San José, Costa Rica, since 1956

Arias Campaign Got 75% of Recent Donations

• Traditional party lines continued to disappear last week as two longtime loyalists of the Social Christian Unity Party (PUSC) announced their adherence to the Citizen Action Party (PAC). Victor Morales and Oscar Aguilar, who both once sought the presidency under the Unity flag, said they will throw their support behind PAC presidential candidate Ottón Solís in the Feb. 5 elections. Morales, a former Labor Minister, only months ago was fighting to be the Unity presidential candidate and later a Unity legislator, both of which he was denied. Morales denied that he joined PAC for political aspirations. Many longtime leaders in both PUSC and the National Liberation Party (PLN) – Costa Rica’s two traditional parties – have recently realigned themselves with other parties for the 2006 election.


• Liberation candidate Oscar Arias responded to assertions made by Solís that his party is unifying the country by reminding the PAC candidate that half the voters who voted for Solís in 2002 are now with Arias.


• This support has been monetary as well. Liberation, and candidate Arias, received 75% of all political donations in the second semester of 2005, not including December, the daily La Nación reported based on data from the Supreme Elections Tribunal (TSE) and party Websites. National parties received approximately ¢414 million ($836,000) from July to November 2005, with ¢313 million ($632,000) going to Liberation, ¢48.2 million ($97,000) going to the Libertarian Movement party, ¢14 million ($28,000) to PAC and ¢17 million ($34,000) to PUSC.


• All this presidential campaigning might be in vain if what Costa Rican Renovation candidate Bolívar Serrano says is true. The candidate told Al Día last week that God confirmed he will win the elections. Serrano has in the past told the daily a similar statement, and said last week that God recently confirmed his victory. He is so certain of victory that when asked how his campaign is going, he said, “I don’t know, I was in Chile.”


• Costa Rica’s historic relations with Taiwan could be swapped for a bigger fish depending on which candidate lands in the Casa Presidencial. Two of the leading three candidates – Solís and Guevara – told La Nación that, if elected, they would evaluate strengthening diplomatic relations with China and modifying relations with Taiwan. Costa Rica is one of only 25 countries that recognize the nationhood of Taiwan, which China considers a rebel state. Arias said he would not refer to the matter until after the elections, though in the past he has said he would support increased commercial relations with China.


• Liberation’s green-and-white flags can be seen waving over homes all over the country, but this doesn’t mean the party has support everywhere. The party has stuck flags on residences without the owners’ knowledge, in some cases striking households that pledge their allegiance to other parties, La Nación reported.

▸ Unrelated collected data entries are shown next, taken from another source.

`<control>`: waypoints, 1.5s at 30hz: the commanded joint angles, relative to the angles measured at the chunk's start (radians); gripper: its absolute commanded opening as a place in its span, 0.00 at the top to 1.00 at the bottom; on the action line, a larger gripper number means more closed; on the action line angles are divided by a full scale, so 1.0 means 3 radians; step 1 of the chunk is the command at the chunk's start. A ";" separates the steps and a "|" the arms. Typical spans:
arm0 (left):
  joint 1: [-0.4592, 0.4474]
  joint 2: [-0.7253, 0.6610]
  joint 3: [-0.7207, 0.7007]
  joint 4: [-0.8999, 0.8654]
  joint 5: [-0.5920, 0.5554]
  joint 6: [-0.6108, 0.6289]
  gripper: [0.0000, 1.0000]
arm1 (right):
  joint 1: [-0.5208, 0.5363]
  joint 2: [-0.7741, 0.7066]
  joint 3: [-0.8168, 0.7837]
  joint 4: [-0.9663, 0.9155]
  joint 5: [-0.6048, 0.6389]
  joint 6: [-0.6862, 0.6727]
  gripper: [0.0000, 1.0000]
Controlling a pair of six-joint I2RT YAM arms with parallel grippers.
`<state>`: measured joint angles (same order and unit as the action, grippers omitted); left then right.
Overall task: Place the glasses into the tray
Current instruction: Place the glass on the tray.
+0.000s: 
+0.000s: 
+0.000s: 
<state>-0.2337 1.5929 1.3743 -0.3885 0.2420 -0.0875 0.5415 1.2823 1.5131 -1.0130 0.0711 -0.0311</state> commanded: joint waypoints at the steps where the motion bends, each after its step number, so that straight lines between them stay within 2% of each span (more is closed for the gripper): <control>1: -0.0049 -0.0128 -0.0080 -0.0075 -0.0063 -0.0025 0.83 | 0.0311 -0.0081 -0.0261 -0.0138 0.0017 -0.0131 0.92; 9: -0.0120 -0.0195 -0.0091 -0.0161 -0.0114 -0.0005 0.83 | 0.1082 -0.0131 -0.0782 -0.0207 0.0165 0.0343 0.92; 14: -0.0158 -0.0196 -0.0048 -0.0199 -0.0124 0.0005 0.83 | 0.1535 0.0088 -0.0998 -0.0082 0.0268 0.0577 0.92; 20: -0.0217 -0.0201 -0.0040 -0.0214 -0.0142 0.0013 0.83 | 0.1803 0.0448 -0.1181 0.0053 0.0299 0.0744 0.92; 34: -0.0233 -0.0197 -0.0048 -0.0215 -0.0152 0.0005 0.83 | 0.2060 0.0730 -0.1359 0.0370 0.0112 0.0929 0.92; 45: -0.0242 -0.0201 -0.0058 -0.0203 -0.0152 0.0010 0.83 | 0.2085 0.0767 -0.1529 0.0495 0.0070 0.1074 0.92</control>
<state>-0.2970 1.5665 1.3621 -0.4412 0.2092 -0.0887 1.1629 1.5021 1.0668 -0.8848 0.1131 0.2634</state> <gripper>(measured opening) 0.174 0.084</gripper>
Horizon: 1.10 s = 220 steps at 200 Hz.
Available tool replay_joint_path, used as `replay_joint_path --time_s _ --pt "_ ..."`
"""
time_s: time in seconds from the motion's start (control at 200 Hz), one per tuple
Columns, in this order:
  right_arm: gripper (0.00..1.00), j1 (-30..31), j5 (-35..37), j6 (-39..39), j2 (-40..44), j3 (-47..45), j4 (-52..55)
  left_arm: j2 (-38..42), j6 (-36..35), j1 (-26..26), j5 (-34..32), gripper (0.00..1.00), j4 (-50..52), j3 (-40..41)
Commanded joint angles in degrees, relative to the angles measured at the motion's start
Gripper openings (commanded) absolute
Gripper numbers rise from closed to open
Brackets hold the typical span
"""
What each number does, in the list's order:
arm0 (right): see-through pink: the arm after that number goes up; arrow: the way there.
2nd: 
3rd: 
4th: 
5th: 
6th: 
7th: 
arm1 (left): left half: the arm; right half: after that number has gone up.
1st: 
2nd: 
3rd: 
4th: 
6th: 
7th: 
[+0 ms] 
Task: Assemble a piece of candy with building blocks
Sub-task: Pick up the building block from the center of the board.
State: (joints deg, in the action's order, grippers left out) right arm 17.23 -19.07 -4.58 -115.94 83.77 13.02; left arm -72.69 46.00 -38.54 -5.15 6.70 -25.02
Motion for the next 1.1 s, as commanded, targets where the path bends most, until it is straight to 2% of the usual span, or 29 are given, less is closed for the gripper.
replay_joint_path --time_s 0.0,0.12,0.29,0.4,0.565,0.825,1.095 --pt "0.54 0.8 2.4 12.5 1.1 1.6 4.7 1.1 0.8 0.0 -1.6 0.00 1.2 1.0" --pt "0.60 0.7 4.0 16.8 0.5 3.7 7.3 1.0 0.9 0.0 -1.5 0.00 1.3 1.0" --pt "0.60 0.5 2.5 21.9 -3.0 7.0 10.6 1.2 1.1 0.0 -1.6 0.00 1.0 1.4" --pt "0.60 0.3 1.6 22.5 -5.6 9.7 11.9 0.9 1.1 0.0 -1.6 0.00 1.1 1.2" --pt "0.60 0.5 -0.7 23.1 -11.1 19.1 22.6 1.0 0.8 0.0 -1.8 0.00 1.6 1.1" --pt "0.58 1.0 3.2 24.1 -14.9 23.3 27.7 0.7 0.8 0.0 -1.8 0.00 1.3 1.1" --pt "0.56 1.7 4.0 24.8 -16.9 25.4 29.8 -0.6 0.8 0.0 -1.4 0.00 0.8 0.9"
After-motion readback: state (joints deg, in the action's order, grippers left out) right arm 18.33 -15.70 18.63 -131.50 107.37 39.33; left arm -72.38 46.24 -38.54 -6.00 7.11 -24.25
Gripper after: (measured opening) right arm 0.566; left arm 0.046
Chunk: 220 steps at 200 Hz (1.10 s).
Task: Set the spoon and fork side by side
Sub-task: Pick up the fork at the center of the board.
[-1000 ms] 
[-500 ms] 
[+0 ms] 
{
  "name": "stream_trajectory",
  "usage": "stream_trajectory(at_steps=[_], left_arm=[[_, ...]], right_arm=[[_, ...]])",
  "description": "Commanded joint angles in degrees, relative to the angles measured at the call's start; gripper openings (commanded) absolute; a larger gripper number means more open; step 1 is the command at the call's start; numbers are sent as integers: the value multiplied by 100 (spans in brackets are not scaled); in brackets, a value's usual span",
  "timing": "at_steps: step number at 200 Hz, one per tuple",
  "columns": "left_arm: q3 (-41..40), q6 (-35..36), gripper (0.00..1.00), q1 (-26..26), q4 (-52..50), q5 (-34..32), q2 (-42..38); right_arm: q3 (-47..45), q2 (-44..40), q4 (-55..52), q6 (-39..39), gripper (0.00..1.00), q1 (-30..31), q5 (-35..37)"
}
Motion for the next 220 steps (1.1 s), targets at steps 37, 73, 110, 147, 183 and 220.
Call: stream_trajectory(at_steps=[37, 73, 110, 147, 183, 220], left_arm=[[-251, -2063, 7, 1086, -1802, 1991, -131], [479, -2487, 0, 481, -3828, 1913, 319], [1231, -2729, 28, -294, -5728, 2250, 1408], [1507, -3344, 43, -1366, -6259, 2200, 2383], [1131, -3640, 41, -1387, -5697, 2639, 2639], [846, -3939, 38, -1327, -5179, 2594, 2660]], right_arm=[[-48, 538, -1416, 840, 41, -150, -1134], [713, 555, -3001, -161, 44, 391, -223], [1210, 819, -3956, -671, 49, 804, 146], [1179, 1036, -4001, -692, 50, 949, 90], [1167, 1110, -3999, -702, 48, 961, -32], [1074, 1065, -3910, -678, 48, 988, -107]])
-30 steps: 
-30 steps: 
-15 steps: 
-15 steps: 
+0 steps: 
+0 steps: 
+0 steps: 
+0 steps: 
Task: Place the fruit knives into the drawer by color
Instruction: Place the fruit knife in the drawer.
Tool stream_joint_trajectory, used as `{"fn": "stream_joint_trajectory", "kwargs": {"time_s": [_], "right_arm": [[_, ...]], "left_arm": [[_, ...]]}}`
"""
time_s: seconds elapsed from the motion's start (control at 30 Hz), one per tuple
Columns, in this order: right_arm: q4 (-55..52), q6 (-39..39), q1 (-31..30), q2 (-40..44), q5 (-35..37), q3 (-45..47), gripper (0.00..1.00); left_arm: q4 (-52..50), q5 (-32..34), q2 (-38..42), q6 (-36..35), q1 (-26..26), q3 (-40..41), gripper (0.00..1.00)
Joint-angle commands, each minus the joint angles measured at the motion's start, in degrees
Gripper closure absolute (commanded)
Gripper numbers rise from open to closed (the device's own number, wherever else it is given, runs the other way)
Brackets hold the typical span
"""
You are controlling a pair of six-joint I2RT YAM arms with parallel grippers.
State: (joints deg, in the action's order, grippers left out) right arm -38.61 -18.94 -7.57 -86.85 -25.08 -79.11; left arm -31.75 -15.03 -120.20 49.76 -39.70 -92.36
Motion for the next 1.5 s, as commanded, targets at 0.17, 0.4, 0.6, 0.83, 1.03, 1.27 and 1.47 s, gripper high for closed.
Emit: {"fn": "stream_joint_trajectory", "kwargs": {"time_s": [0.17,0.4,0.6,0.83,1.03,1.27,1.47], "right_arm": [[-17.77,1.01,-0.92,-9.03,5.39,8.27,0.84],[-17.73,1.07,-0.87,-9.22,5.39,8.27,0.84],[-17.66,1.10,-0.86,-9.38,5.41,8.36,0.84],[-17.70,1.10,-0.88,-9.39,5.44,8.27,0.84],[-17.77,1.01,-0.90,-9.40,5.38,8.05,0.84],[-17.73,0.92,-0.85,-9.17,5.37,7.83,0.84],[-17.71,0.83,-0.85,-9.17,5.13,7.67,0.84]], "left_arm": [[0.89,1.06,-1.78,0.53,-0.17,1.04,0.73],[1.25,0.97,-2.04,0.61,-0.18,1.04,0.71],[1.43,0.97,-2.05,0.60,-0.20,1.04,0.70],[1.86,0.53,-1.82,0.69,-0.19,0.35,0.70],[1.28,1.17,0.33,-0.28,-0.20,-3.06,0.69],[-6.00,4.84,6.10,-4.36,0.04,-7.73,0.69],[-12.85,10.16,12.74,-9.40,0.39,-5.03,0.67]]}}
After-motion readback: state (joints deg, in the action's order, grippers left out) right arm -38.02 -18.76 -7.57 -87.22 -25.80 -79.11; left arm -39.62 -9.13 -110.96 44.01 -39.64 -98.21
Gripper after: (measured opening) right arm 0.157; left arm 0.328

PAC denounced these practices, and La Nación found Liberation flags waving above the home of a dentist who plans to vote for Unity, a Nicaraguan’s home, and a woman who said she allowed it because Liberation party members offered to repair her house.


• While the top three parties that lead the polls (Liberation, PAC and Libertarian Movement) are following tradition and preparing thousands of cars, hundreds of buses, boats and even horses to get their supporters to their voting precincts Feb. 5, the fourth-place Union for Change (UPC) told La Nación they will not offer ordinary voters transportation, reserving the offer for only handicapped and seniors. UPC campaign head Roberto Gallardo said they are asking their supporters to use the transportation offered by other parties.


• Landing a seat in the Legislative Assembly costs on average ¢11 million ($22,000), an amount that comes from not only donations, but savings and personal debt, according to a report in the daily Al Día based on evaluations of 12 legislative candidates. Candidates often double the amount their party spends on them, up to $40,000. The only exception is the famously budget-minded PAC, in which two legislative candidates said they have spent no more than ¢500,000 ($1,000).


• PAC legislative candidates signed a letter Monday agreeing to voluntarily resign from the Legislative Assembly if they leave the party or are kicked out by PAC’s ethics tribunal. The party’s candidates have signed an ethics code saying that, if elected, they will not use Legislative Assembly vehicles and are limited in the number of advisors they can hire, number of foreign trips they can take, and amount of phone calls they can make, among other things. PAC legislators were asked to commit to an ethics code in 2002; of the 14 legislators elected that year, six left the party because of the code, but remain in the assembly.


• A legislative commission has approved a bill to promote organic agriculture in Costa Rica. The bill aims to not only provide basic regulations and certifications, but also strengthen the industry through programs organized by the Ministry of Agriculture (MAG). According to ministry data, approximately 9,000 producers are dedicated to organic agriculture, a third of which are certified by international organizations.